That's not "random arbitrary info." It's a simulated poll of the voters.
The most common Approval Voting strategy is to
vote for the preferred frontrunner, then for any
candidate preferred to that candidate. This
leaves out intermediate candidates, i.e.,
preferred to the worst frontrunner, but the best
frontrunner is preferred to that candidate.
However, these votes are mostly moot, unless the
election is close between that candidate and the
frontrunner, which would require that there be
something close to a three-way tie.
In any case, to apply this strategy, the voter
needs poll data. I've argued that the voter can
*estimate* this from the voter's own opinion,
either alone or together with the voter's general
estimate of where the voter sits in the
electorate. This is technically zero-knowledge,
I'd assert, but it uses the voter's own opinions
as a sample to estimate election probabilities.
This has to be right more often that not! -- and
this strategy would knock Saari's silly Approval
voting scenario upside the head!
It's really crazy to expect that most voters will
approve above the mean candidate, with no regard
at all for anything else. That strategy would
make Approval highly vulnerable to clones, when
it probably is not. It would make Approval highly
vulnerable to irrelevant alternatives, when it probably is not.

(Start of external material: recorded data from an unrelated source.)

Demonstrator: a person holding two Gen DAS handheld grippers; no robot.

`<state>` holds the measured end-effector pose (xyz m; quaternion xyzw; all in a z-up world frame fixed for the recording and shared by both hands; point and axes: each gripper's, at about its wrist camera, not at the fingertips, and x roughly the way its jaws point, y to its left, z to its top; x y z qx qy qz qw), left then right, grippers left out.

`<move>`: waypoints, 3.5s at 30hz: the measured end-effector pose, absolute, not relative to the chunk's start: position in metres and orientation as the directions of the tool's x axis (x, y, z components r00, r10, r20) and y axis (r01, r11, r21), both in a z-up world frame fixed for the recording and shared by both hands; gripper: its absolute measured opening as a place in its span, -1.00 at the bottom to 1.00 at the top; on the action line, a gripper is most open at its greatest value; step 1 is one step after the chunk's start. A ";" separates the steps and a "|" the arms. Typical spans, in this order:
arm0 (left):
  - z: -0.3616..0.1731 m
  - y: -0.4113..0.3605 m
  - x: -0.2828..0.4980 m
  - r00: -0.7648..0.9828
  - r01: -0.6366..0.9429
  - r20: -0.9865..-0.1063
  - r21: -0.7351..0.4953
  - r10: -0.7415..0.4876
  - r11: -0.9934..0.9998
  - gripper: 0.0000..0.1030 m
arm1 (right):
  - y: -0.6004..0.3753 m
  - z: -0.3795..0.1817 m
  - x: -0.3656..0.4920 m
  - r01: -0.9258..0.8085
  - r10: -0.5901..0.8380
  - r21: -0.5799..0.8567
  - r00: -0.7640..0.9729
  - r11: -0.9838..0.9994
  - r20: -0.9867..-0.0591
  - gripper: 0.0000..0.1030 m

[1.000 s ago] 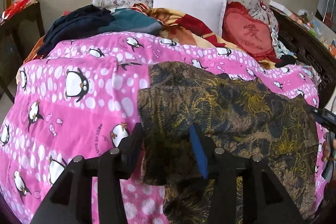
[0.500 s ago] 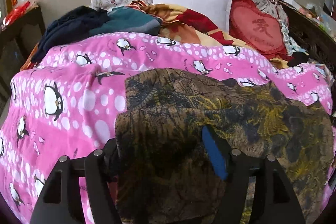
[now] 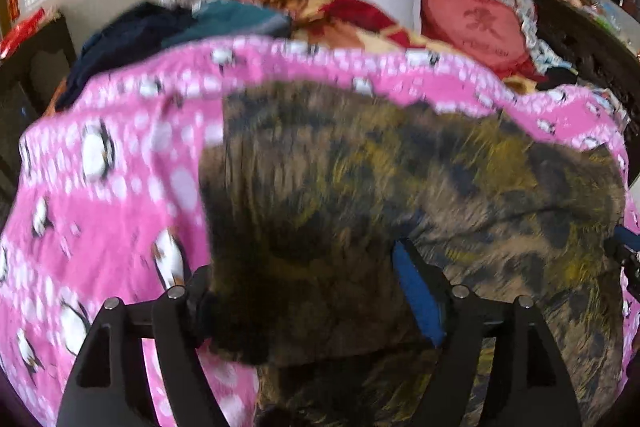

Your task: Fold small clothes

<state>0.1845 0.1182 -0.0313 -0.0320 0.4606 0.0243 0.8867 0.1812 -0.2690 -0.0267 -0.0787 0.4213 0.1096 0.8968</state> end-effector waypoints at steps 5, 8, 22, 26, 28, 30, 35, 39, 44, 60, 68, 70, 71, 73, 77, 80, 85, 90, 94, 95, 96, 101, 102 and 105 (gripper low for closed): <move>-0.026 0.124 0.175 0.581 -0.066 -0.814 -0.041 0.005 0.997 0.55 | -0.287 -0.019 0.173 -0.257 0.157 -0.006 0.607 0.966 -0.779 -0.21; -0.013 0.122 0.178 0.620 -0.062 -0.785 -0.042 0.006 0.997 0.57 | -0.294 0.010 0.170 -0.254 0.263 0.123 0.648 0.959 -0.715 -0.15; -0.014 0.149 0.171 0.583 -0.145 -0.812 -0.125 -0.017 0.981 0.88 | -0.254 0.012 0.193 -0.255 0.231 0.086 0.619 0.963 -0.750 0.08; 0.003 0.157 0.121 0.604 -0.112 -0.796 -0.116 -0.025 0.987 0.88 | -0.282 0.012 0.142 -0.252 0.177 0.025 0.603 0.968 -0.778 0.40; 0.005 0.159 0.098 0.601 -0.096 -0.798 -0.124 -0.042 0.988 0.88 | -0.300 0.003 0.124 -0.220 0.169 0.048 0.573 0.974 -0.802 0.40; 0.004 0.159 0.073 0.596 -0.077 -0.801 -0.116 -0.047 0.990 0.88 | -0.319 -0.010 0.103 -0.194 0.178 0.088 0.519 0.977 -0.836 0.43; -0.012 0.152 0.027 0.559 -0.033 -0.827 -0.101 -0.066 0.994 0.88 | -0.347 -0.028 0.047 -0.176 0.156 0.084 0.449 0.981 -0.880 0.43; -0.024 0.151 0.000 0.530 -0.025 -0.844 -0.114 -0.083 0.993 0.88 | -0.363 -0.023 0.001 -0.198 0.238 0.169 0.403 0.965 -0.884 0.55; -0.029 0.152 -0.031 0.506 -0.029 -0.857 -0.132 -0.099 0.991 0.88 | -0.368 -0.010 -0.050 -0.248 0.199 0.107 0.382 0.963 -0.902 0.60; -0.040 0.164 -0.114 0.461 -0.001 -0.877 -0.157 -0.139 0.988 0.88 | -0.339 -0.057 -0.101 -0.317 0.402 0.318 0.252 0.894 -0.880 0.71; -0.042 0.164 -0.118 0.467 0.000 -0.870 -0.180 -0.159 0.984 0.93 | -0.396 -0.044 -0.143 -0.200 0.101 0.044 0.283 0.979 -0.954 0.71; -0.042 0.162 -0.118 0.470 -0.004 -0.869 -0.179 -0.156 0.984 0.96 | -0.409 -0.031 -0.147 -0.164 0.144 0.095 0.321 0.982 -0.936 0.71; -0.042 0.161 -0.118 0.469 -0.003 -0.870 -0.175 -0.154 0.984 0.97 | -0.411 -0.026 -0.148 -0.158 0.184 0.136 0.341 0.978 -0.922 0.72; -0.042 0.159 -0.120 0.465 0.006 -0.871 -0.174 -0.157 0.985 0.97 | -0.406 -0.019 -0.145 -0.183 0.273 0.218 0.371 0.959 -0.887 0.72; -0.040 0.160 -0.129 0.456 0.017 -0.873 -0.184 -0.172 0.983 0.97 | -0.375 -0.031 -0.129 -0.235 0.374 0.305 0.360 0.923 -0.855 0.72; -0.041 0.163 -0.137 0.453 0.006 -0.875 -0.189 -0.171 0.982 0.97 | -0.357 -0.051 -0.117 -0.252 0.419 0.350 0.326 0.902 -0.847 0.72; -0.046 0.162 -0.149 0.435 0.013 -0.885 -0.176 -0.164 0.984 0.97 | -0.345 -0.063 -0.114 -0.284 0.468 0.389 0.311 0.876 -0.827 0.55; -0.052 0.155 -0.147 0.422 0.021 -0.897 -0.136 -0.132 0.990 1.00 | -0.342 -0.056 -0.109 -0.312 0.464 0.365 0.348 0.877 -0.815 0.12; -0.052 0.151 -0.151 0.403 0.054 -0.905 -0.128 -0.139 0.990 1.00 | -0.345 -0.048 -0.111 -0.342 0.481 0.369 0.348 0.864 -0.805 -0.37; -0.052 0.152 -0.153 0.396 0.057 -0.906 -0.140 -0.151 0.989 1.00 | -0.345 -0.046 -0.112 -0.352 0.493 0.377 0.346 0.857 -0.798 -0.37; -0.052 0.152 -0.154 0.387 0.056 -0.907 -0.158 -0.167 0.986 1.00 | -0.344 -0.045 -0.113 -0.361 0.507 0.387 0.343 0.848 -0.791 -0.37; -0.057 0.150 -0.157 0.377 0.036 -0.912 -0.162 -0.163 0.986 1.00 | -0.332 -0.060 -0.106 -0.373 0.557 0.447 0.277 0.813 -0.783 -0.34; -0.058 0.149 -0.157 0.374 0.037 -0.915 -0.151 -0.154 0.988 1.00 | -0.330 -0.061 -0.105 -0.380 0.563 0.450 0.274 0.808 -0.779 -0.33; -0.059 0.148 -0.154 0.360 0.027 -0.923 -0.136 -0.137 0.990 1.00 | -0.332 -0.061 -0.101 -0.371 0.580 0.471 0.279 0.800 -0.766 -0.27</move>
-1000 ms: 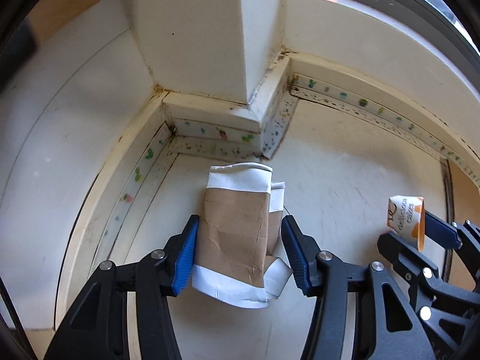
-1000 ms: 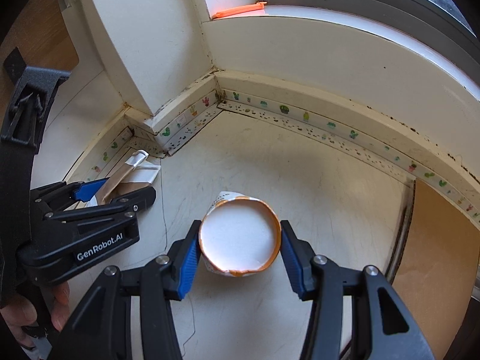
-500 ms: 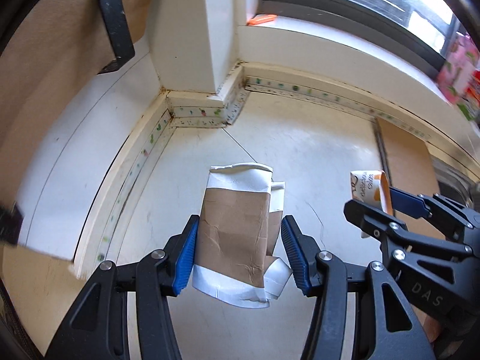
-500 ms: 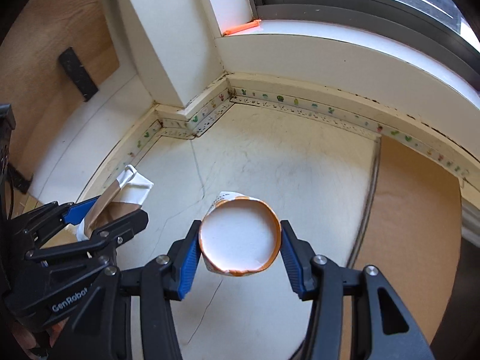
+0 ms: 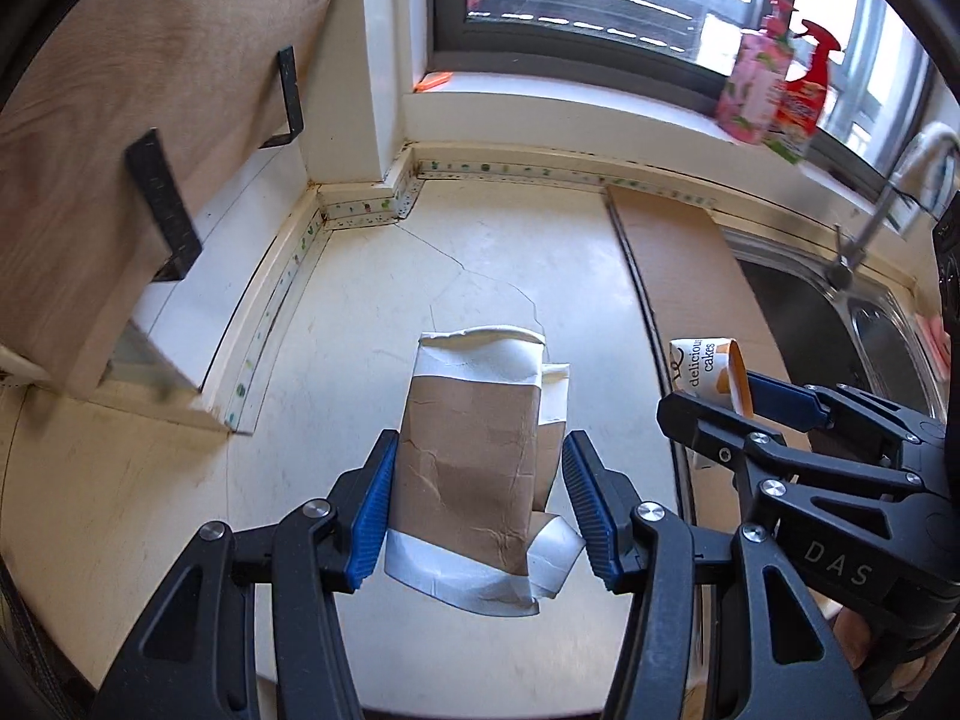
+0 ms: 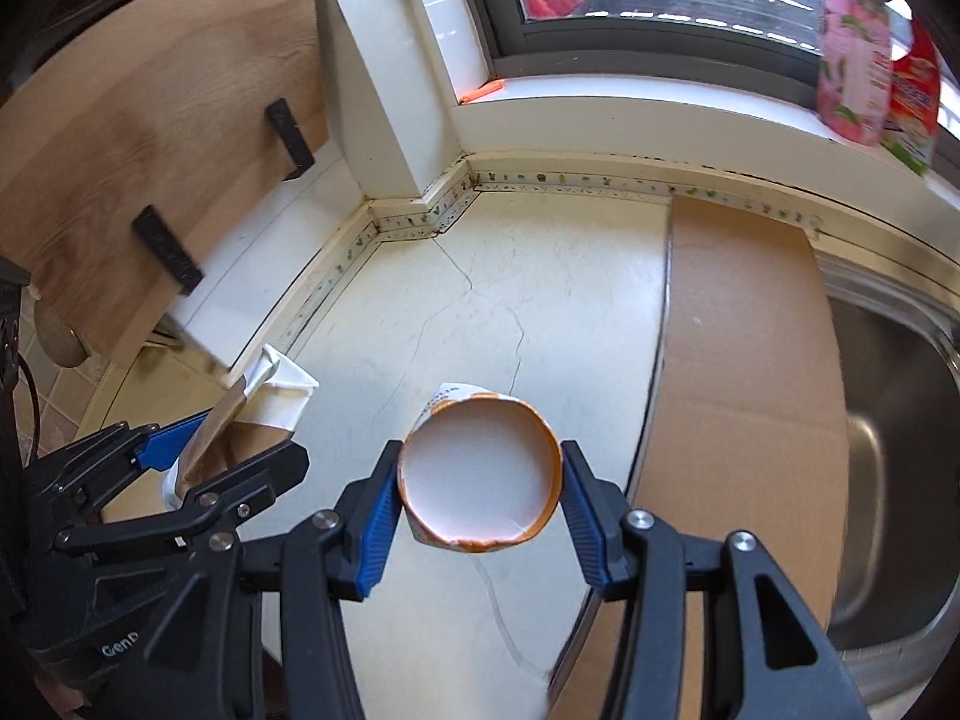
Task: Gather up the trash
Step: 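Carry both tools down over the bin and open them, dropping wrapper and cup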
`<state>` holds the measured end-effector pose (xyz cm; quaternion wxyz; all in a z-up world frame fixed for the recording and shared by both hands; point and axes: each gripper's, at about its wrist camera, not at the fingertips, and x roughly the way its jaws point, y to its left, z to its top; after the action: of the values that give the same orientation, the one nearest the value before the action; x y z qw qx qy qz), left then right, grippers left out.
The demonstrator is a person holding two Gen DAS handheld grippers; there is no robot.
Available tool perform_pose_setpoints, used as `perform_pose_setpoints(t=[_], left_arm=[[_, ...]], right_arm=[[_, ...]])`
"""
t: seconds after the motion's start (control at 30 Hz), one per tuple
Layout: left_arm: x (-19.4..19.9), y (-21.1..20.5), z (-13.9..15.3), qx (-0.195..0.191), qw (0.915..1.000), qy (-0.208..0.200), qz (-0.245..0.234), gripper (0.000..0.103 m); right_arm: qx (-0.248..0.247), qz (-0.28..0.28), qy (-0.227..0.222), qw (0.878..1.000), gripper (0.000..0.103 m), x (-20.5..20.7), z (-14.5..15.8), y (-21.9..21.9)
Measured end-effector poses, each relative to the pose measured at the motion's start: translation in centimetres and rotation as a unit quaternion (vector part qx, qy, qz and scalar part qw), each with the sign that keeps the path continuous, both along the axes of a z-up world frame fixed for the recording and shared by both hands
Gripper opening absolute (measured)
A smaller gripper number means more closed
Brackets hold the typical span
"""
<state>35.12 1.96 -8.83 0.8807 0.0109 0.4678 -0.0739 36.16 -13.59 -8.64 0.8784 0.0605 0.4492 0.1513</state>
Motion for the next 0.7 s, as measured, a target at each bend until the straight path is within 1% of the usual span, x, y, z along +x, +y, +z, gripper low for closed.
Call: perform_pose_setpoints(t=[0.2,0.4,0.57,0.7], left_arm=[[-6.7,1.1,1.1,-0.01,0.9993,-0.013,-0.032,0.053],[-13.2,2.1,1.6,-0.017,0.9973,-0.02,-0.069,0.053],[-17.7,2.1,1.5,-0.026,0.9951,-0.022,-0.093,0.053],[-20.3,2.1,1.0,-0.032,0.9937,-0.018,-0.106,0.053]], right_arm=[[0.001,-0.031,-0.018,0.999,0.05,-7.5,1.6,1.1],[0.001,-0.062,-0.021,0.998,0.05,-14.4,2.0,1.9],[-0.002,-0.077,-0.021,0.997,0.05,-19.7,2.0,2.9],[-0.008,-0.083,-0.018,0.996,0.05,-23.1,2.1,3.6]])
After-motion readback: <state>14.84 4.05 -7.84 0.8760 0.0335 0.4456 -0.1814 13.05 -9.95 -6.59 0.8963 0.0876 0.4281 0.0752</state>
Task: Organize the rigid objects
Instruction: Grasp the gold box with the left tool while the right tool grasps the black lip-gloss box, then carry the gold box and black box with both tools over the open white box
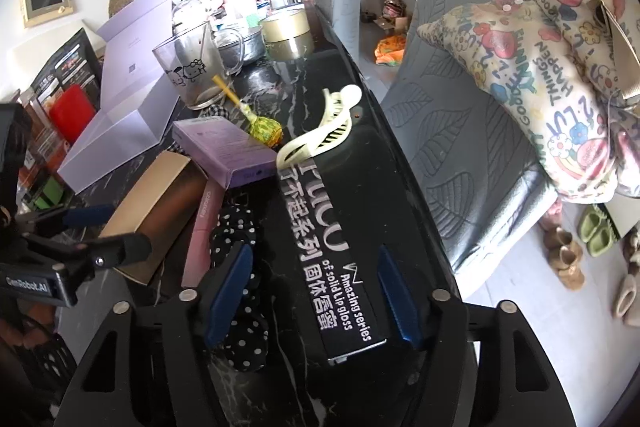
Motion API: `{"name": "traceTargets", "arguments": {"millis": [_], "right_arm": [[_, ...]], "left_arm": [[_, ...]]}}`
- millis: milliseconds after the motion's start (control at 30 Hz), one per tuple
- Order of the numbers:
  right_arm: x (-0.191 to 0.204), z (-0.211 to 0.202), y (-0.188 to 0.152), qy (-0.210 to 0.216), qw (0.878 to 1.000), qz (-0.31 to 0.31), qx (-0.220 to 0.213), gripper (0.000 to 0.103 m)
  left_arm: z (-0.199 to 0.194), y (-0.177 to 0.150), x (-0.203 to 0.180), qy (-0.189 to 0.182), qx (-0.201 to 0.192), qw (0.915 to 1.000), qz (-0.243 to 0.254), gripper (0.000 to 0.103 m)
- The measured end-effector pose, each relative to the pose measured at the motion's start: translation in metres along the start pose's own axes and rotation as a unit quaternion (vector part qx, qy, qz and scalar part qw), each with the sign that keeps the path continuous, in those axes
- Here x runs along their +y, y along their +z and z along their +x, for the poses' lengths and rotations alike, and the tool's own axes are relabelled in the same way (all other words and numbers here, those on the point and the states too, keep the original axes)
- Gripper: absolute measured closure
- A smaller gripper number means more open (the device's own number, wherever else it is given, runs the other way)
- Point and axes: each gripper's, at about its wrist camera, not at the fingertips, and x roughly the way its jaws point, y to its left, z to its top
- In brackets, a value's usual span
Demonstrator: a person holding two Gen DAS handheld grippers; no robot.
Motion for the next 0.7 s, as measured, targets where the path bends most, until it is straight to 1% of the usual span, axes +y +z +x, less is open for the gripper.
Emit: {"name": "traceTargets", "arguments": {"millis": [67,100,133,167,200,233,267,300,367,400,433,533,567,667,700], "right_arm": [[-0.001,0.001,0.0,-0.005,1.0,-0.001,0.002,0.044],[-0.002,0.001,0.0,-0.006,1.0,-0.001,0.002,0.045],[-0.002,0.002,0.001,-0.008,1.0,-0.001,0.004,0.046],[-0.002,0.002,0.001,-0.011,1.0,-0.002,0.005,0.049],[-0.001,0.002,0.001,-0.014,1.0,-0.004,0.004,0.051],[-0.002,0.003,0.002,-0.015,1.0,-0.005,0.005,0.052],[-0.002,0.003,0.003,-0.014,1.0,-0.004,0.005,0.053],[-0.003,0.004,0.003,-0.015,1.0,-0.004,0.005,0.055],[-0.002,0.006,0.005,-0.019,1.0,-0.006,0.007,0.055],[-0.001,0.007,0.006,-0.021,1.0,-0.009,0.008,0.055],[0.001,0.008,0.007,-0.022,1.0,-0.014,0.01,0.055],[0.006,0.012,0.009,-0.023,0.999,-0.027,0.01,0.055],[0.008,0.013,0.009,-0.022,0.999,-0.031,0.009,0.056],[0.01,0.015,0.01,-0.027,0.999,-0.03,0.006,0.077],[0.009,0.015,0.01,-0.031,0.999,-0.026,0.003,0.078]], "left_arm": [[0.002,0.002,-0.003,0.004,-0.002,1.0,0.004,0.002],[0.004,0.002,-0.004,0.005,-0.003,1.0,0.005,0.007],[0.006,0.004,-0.005,0.008,-0.002,1.0,0.006,0.015],[0.009,0.004,-0.005,0.009,0.001,0.9999,0.005,0.019],[0.011,0.005,-0.005,0.009,0.003,0.9999,0.004,0.025],[0.014,0.005,-0.005,0.008,0.006,0.9999,0.002,0.028],[0.014,0.006,-0.006,0.018,-0.001,0.9998,0.008,0.03],[0.016,0.007,-0.008,0.028,-0.002,0.9995,0.016,0.033],[0.019,0.009,-0.011,0.037,-0.002,0.999,0.024,0.036],[0.02,0.011,-0.012,0.036,-0.004,0.999,0.028,0.038],[0.021,0.011,-0.013,0.033,-0.009,0.9989,0.032,0.044],[0.022,0.012,-0.016,0.023,-0.025,0.9982,0.05,0.055],[0.021,0.012,-0.015,0.019,-0.028,0.9981,0.051,0.057],[0.019,0.011,-0.013,0.009,-0.034,0.9982,0.048,0.06],[0.018,0.01,-0.012,0.005,-0.036,0.9984,0.045,0.06]]}}
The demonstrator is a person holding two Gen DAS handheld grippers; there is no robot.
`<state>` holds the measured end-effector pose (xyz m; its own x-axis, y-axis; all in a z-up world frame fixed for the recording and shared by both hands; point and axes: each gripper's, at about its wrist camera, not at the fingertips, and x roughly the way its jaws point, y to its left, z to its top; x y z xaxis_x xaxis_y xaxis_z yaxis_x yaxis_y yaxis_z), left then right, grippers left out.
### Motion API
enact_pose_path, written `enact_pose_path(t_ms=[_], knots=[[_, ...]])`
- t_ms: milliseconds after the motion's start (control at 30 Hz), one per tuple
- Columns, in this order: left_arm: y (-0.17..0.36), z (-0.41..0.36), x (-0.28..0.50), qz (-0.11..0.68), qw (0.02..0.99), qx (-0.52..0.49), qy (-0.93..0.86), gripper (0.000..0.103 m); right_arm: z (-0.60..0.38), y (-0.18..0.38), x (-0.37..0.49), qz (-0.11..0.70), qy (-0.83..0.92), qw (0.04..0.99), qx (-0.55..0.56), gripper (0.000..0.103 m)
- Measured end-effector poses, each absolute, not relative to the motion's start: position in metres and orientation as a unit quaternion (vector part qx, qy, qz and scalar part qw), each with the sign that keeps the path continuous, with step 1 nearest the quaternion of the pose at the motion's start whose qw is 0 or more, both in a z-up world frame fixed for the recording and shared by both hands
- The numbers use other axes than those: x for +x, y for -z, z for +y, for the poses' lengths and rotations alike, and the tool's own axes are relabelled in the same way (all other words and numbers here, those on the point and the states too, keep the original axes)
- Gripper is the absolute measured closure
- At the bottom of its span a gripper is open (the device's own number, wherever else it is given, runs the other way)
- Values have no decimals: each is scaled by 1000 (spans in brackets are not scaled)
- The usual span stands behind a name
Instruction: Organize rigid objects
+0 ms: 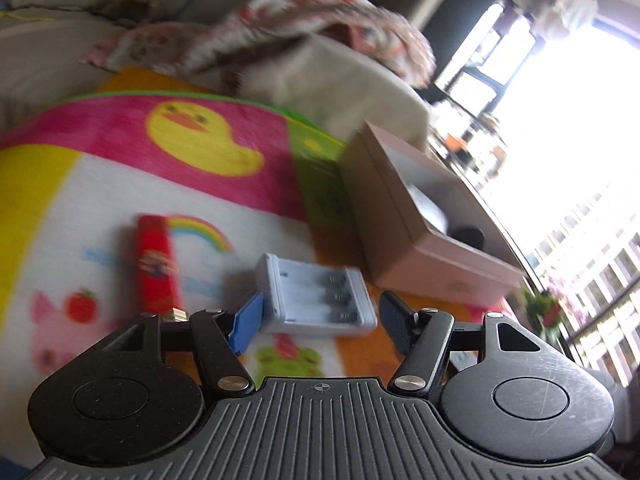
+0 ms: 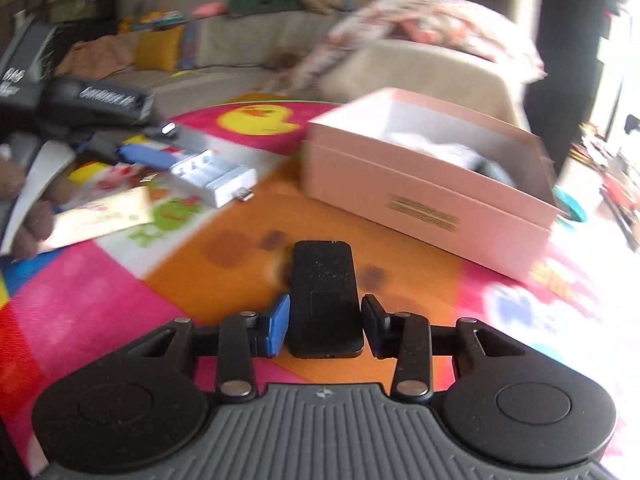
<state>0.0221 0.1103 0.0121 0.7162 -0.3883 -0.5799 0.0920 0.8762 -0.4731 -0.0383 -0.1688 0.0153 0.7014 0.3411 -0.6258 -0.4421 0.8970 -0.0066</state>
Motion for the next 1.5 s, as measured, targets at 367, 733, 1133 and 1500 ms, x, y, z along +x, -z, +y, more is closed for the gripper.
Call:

> >It can actually be done, in the simulations, with perfect strategy,
> >though, obviously, if you take this too far, you could run into loops, so
> >I'd guess that the best strategy used would assume some uncertainty and
> >would only iterate so many times, simulating polls and then shifts in
> >votes as a result, then another poll, etc. The "polls" would solicit how
> >the voter intends to vote, and the model can assume that the voter can't
> >hide the information. After all, just how complicated do we want to make
> >the model?
>
>Yes, my simulations are based on polls. Polls are a great idea.
Smith used them....
>How complicated do we want to make the model? Sufficiently complicated
>that we can compare methods in realistic situations. Personally I only
>care about public elections.
I care about all of them, but I agree that public
elections are important. I agree that we should
make the models as realistic as possible;
however, we should remember that the models need
not be fully realistic, as long as they are
reasonable. The problem would be if the models
preferentially select voting scenarios that
improperly favor or denigrate a method. I think
that this has happened with Plurality, for
example, where candidates aren't random, they are
preselected to appeal to large numbers of voters,
and given cachet from this selection. Likewise,
the neglect of preferential turnout, and write-in
possibilities, has made Top Two Runoff look worse than it is.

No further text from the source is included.